At first I was really ashamed to confess my fucking problems to her. After a long time I got used to it. She was really patient and helpful, that's why I managed to get through this. I'm totally going to regret this after, but I have to say that I feel a little bit relieved after my mum's death. I'm not saying that I wanted her to die, I just think that a huge amount of stress and fear came out of me. I wasn't afraid of her, I actually was afraid of me. I was afraid because I couldn't control myself when me and her were having arguments and fights. I was afraid of what I was probably capable for. That's why I felt more relaxed when she died.

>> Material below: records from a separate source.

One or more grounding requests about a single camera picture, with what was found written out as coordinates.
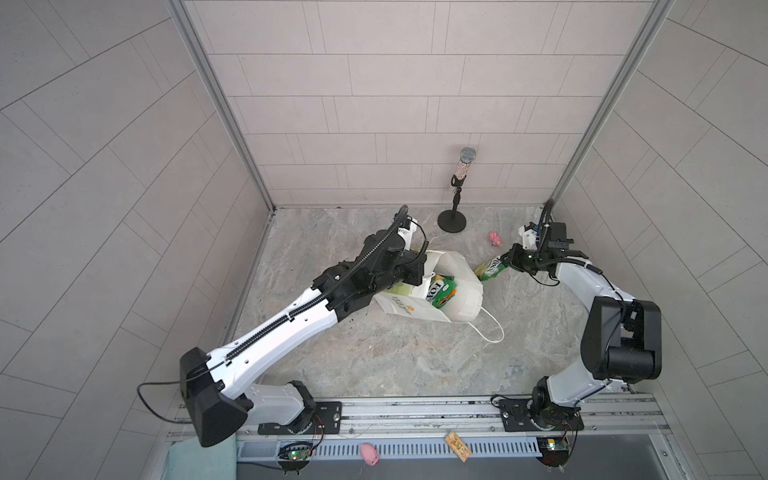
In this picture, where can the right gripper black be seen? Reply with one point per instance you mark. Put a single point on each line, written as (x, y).
(514, 259)

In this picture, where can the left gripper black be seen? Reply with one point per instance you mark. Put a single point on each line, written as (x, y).
(412, 263)

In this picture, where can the white paper bag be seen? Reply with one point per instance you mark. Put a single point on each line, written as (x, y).
(467, 304)

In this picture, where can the green Fox's spring tea bag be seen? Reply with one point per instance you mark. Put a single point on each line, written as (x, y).
(491, 268)

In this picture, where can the yellow green candy bag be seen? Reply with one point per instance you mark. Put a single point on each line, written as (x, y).
(439, 282)

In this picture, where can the orange Fox's fruits bag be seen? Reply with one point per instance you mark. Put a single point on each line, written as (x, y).
(443, 296)

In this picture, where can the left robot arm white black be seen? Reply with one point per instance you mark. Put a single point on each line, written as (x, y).
(220, 389)

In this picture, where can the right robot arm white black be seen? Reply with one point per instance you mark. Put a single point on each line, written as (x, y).
(622, 338)

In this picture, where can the pink pig toy on table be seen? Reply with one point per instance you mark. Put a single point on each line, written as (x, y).
(495, 239)

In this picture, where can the black microphone stand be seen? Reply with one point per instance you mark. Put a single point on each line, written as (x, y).
(453, 221)

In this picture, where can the sparkly silver microphone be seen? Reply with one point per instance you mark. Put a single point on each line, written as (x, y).
(466, 158)

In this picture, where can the small wooden tag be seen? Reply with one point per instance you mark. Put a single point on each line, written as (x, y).
(458, 446)

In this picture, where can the right circuit board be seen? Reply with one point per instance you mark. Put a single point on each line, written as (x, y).
(555, 452)

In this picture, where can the circuit board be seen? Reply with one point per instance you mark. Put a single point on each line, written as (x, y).
(295, 456)
(555, 452)

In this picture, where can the left circuit board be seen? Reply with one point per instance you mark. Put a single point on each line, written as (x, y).
(295, 456)

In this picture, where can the teal cloth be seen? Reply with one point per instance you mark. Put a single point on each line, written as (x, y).
(187, 460)

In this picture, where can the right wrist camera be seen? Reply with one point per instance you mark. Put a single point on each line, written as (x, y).
(529, 237)

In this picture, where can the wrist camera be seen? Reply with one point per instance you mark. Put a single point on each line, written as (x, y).
(407, 230)
(529, 237)

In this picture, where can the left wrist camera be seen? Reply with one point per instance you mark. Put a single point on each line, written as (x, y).
(407, 230)

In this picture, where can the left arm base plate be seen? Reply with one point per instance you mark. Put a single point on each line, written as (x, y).
(325, 417)

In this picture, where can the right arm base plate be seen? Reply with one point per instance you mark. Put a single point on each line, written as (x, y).
(529, 415)

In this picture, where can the aluminium front rail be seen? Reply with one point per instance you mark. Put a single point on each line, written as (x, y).
(469, 416)

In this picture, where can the pink pig toy on rail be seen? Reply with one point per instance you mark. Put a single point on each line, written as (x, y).
(369, 454)

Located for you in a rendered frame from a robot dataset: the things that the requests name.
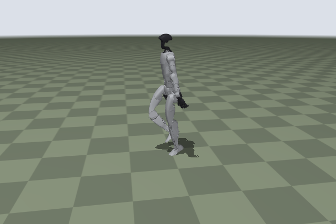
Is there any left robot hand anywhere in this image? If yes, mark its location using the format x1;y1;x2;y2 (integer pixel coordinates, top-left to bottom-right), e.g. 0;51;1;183
176;93;189;108

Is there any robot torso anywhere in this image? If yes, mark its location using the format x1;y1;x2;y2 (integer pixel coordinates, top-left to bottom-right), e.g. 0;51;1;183
160;50;175;96

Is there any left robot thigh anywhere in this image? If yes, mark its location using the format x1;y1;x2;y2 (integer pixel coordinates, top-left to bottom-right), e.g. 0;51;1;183
165;91;178;127

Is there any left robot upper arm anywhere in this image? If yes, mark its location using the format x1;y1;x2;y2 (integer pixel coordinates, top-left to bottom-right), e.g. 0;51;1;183
166;54;177;80

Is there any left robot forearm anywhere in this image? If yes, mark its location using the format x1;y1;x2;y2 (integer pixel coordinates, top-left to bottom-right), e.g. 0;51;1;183
171;74;180;98

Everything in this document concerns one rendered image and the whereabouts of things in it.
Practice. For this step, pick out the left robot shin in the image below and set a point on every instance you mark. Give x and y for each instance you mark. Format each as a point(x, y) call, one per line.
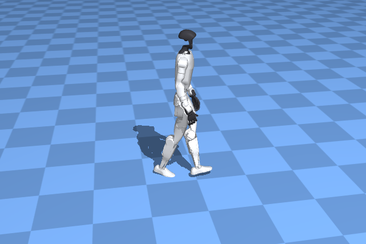
point(193, 149)

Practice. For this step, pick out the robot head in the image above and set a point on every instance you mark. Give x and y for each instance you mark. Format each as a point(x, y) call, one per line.
point(186, 35)

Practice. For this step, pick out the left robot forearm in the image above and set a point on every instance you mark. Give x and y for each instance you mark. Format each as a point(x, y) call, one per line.
point(189, 90)

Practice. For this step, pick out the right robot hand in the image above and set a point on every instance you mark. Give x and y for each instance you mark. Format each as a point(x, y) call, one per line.
point(191, 117)

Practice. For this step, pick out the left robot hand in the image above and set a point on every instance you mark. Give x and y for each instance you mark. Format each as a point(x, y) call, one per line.
point(195, 101)

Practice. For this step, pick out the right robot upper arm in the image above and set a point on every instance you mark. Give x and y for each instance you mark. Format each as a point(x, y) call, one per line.
point(182, 65)

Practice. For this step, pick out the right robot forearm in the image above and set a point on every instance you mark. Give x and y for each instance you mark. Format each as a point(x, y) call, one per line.
point(183, 99)

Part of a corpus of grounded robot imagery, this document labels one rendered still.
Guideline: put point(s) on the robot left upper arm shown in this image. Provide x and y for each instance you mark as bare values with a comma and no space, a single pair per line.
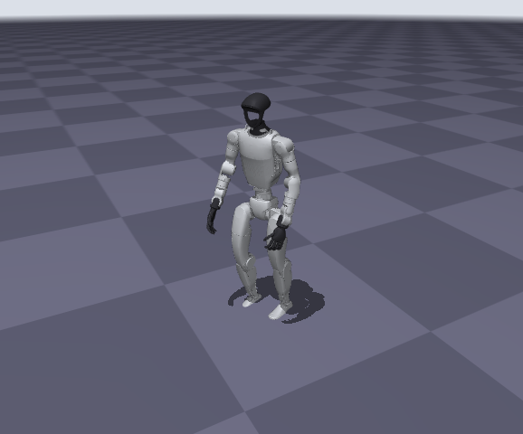
284,147

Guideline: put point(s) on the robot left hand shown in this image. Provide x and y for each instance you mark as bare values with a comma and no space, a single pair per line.
278,236

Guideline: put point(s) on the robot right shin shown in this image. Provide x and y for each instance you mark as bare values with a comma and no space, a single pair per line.
248,279

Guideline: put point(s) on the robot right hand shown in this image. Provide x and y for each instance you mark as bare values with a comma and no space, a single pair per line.
211,215

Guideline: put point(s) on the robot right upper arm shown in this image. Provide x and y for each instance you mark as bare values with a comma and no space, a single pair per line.
231,152

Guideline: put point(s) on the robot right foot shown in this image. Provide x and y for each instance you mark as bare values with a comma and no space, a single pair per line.
250,301

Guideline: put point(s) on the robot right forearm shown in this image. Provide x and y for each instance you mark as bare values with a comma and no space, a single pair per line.
221,187

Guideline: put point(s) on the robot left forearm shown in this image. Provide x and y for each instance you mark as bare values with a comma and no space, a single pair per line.
287,209

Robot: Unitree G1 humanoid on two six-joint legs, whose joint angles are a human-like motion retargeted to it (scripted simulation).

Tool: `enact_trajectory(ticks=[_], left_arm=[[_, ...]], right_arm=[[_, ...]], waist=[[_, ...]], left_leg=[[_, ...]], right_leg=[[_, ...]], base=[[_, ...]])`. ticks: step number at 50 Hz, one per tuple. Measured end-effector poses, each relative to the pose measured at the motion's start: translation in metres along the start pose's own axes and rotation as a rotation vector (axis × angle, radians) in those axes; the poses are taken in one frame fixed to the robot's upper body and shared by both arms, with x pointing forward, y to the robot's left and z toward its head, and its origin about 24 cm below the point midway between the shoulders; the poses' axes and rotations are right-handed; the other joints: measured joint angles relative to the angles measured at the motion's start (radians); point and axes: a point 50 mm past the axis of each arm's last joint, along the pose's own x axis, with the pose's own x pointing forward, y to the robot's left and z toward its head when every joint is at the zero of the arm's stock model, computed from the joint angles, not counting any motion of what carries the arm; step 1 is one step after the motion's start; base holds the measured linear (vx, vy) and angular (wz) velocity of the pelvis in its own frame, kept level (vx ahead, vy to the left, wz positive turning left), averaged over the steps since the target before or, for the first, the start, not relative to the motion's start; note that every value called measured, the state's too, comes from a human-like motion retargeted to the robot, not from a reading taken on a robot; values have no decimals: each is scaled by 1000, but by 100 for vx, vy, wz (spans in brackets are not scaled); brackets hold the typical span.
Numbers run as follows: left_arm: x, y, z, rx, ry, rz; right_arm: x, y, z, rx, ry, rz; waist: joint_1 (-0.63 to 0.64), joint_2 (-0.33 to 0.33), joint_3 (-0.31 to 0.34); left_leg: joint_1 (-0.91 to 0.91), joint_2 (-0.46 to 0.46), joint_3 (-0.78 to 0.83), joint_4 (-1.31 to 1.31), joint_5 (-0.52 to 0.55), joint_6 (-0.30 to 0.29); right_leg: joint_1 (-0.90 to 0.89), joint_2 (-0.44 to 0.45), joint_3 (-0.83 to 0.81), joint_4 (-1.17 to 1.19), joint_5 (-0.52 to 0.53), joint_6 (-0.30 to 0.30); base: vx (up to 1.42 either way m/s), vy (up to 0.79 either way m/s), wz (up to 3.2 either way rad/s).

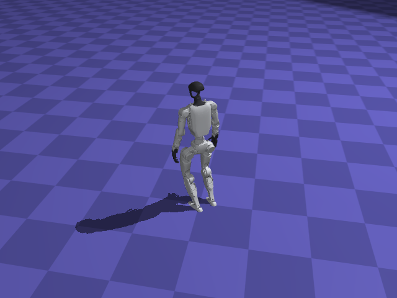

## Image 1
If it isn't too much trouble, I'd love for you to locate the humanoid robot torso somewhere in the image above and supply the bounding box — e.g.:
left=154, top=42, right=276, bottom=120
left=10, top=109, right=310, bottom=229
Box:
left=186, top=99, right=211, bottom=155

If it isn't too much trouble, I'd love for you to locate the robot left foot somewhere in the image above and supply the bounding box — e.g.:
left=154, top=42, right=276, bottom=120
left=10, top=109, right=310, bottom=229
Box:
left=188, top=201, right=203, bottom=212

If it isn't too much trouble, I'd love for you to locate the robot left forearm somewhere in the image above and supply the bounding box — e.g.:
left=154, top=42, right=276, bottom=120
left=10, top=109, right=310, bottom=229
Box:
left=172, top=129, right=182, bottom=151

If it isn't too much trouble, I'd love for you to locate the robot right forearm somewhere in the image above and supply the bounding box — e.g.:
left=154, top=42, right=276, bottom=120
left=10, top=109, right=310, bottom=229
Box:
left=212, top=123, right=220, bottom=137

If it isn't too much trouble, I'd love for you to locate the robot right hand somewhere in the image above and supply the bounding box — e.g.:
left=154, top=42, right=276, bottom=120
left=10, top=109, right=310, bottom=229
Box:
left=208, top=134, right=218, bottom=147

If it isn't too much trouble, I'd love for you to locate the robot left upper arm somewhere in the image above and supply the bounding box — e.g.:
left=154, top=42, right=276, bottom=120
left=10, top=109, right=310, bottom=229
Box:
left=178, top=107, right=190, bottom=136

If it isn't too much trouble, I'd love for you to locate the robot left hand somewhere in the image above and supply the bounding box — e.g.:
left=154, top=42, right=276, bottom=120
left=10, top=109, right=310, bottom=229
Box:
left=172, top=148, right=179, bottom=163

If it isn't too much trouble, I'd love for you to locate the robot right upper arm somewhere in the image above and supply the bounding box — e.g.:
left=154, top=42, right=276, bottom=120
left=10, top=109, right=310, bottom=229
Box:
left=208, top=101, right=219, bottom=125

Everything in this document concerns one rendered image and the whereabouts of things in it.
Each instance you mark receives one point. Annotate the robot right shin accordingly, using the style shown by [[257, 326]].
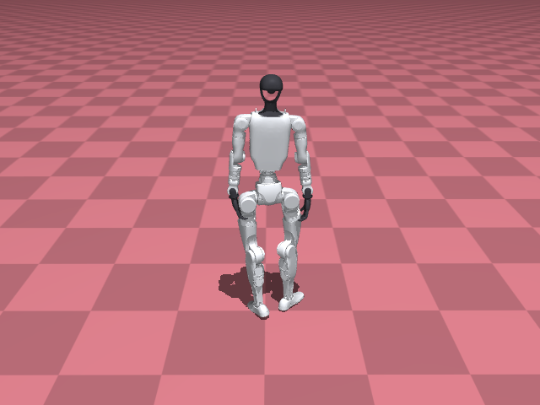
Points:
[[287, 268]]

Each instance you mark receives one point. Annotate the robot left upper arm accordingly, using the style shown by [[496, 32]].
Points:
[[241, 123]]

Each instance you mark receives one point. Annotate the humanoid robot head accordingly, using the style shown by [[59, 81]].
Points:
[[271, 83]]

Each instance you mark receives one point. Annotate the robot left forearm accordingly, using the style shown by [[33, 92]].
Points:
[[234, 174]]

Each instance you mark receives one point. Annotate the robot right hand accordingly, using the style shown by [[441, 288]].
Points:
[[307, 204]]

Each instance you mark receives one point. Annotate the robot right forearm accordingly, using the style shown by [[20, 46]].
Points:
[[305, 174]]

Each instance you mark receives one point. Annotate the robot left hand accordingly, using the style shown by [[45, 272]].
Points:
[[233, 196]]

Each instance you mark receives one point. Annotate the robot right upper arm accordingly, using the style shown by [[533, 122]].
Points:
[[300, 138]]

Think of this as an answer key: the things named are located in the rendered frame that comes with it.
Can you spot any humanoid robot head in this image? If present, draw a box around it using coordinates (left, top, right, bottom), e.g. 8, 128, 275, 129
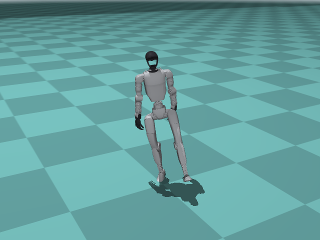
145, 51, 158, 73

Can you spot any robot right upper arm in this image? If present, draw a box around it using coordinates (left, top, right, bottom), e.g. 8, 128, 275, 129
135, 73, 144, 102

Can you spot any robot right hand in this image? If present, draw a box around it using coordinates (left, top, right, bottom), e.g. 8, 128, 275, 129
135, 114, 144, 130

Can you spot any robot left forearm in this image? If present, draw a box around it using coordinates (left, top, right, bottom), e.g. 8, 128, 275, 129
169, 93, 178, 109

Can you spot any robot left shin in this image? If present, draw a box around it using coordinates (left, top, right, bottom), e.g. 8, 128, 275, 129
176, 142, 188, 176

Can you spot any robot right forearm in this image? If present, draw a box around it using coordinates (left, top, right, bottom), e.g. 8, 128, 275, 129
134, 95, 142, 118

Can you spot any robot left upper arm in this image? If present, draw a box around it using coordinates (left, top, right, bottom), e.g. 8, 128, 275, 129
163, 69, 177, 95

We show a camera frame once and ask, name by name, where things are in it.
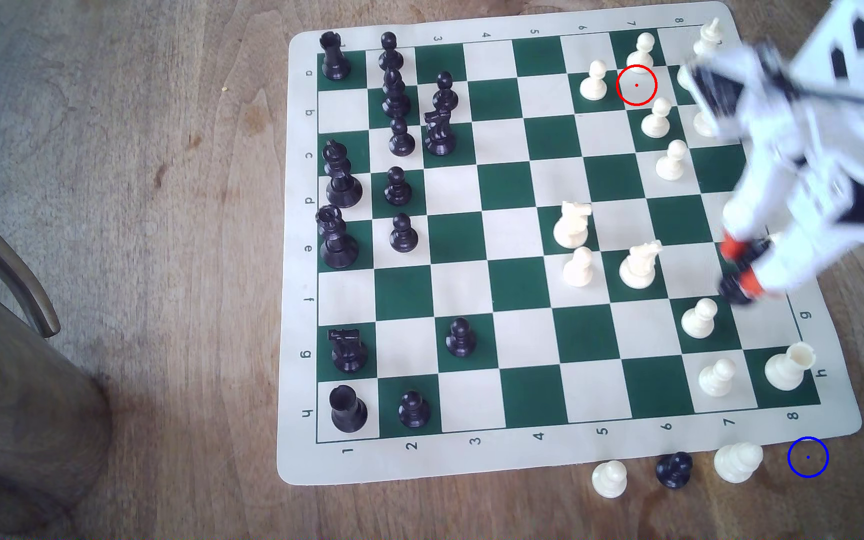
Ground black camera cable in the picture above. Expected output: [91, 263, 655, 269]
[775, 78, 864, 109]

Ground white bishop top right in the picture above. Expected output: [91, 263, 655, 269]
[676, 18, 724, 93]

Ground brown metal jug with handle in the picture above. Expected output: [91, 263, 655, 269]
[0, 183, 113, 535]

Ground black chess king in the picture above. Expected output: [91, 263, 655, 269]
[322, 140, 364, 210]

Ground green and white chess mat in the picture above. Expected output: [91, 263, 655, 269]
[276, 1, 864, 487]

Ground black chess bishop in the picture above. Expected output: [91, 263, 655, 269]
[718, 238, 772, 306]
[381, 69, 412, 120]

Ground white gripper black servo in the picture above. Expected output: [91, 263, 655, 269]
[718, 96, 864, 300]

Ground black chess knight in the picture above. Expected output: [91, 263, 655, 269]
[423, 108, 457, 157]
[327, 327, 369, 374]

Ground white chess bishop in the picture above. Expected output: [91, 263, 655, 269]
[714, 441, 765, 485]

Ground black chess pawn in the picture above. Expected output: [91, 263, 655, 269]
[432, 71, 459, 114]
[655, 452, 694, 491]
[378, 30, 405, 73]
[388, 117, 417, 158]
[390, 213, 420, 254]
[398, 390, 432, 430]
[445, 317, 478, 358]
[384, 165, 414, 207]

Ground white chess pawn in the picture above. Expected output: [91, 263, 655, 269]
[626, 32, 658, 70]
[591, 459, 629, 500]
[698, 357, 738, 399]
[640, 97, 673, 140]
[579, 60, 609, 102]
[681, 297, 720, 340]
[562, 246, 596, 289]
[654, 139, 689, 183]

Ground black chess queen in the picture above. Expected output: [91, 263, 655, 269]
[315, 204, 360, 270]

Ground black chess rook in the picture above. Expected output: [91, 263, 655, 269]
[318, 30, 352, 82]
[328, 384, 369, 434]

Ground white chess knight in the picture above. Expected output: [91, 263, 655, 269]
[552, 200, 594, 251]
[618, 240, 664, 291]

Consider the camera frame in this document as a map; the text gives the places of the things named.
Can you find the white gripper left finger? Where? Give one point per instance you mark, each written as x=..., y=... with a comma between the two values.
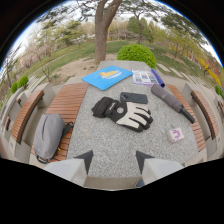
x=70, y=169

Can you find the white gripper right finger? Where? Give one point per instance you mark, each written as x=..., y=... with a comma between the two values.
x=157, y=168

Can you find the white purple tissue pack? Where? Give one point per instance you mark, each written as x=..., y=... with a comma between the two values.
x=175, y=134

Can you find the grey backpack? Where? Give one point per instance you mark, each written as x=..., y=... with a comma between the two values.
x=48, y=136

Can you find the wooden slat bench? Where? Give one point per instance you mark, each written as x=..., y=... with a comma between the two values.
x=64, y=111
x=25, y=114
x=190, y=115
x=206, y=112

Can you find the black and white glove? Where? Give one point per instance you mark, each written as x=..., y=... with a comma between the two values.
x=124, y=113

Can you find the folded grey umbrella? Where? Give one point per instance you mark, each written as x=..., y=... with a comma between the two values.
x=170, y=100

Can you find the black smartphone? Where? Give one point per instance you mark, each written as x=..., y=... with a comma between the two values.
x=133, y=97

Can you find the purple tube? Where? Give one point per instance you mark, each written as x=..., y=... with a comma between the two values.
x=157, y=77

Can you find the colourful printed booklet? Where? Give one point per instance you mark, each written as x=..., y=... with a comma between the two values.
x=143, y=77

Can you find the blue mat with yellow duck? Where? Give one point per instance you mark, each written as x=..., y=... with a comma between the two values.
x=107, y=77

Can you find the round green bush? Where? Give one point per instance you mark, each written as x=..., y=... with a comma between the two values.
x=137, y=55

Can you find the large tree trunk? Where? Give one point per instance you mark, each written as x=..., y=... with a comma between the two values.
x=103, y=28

Our fights weren't normal. We were fighting for every single detail. My mum was yelling at me with no mercy and I was getting even angrier. That's why I was afraid of doing something stupid that I was going to regret afterwards. I literally couldn't control myself around her, neither my anger. I always thought what would happened if I hit her. What would happened if my mind went crazy and started to do unusual things? 

However, one part of me, misses her a lot, because even though she wasn't the best mum, she was my mum after all. I wish all the happy emotional, sensitive, great moments I spent with her, had lasted forever.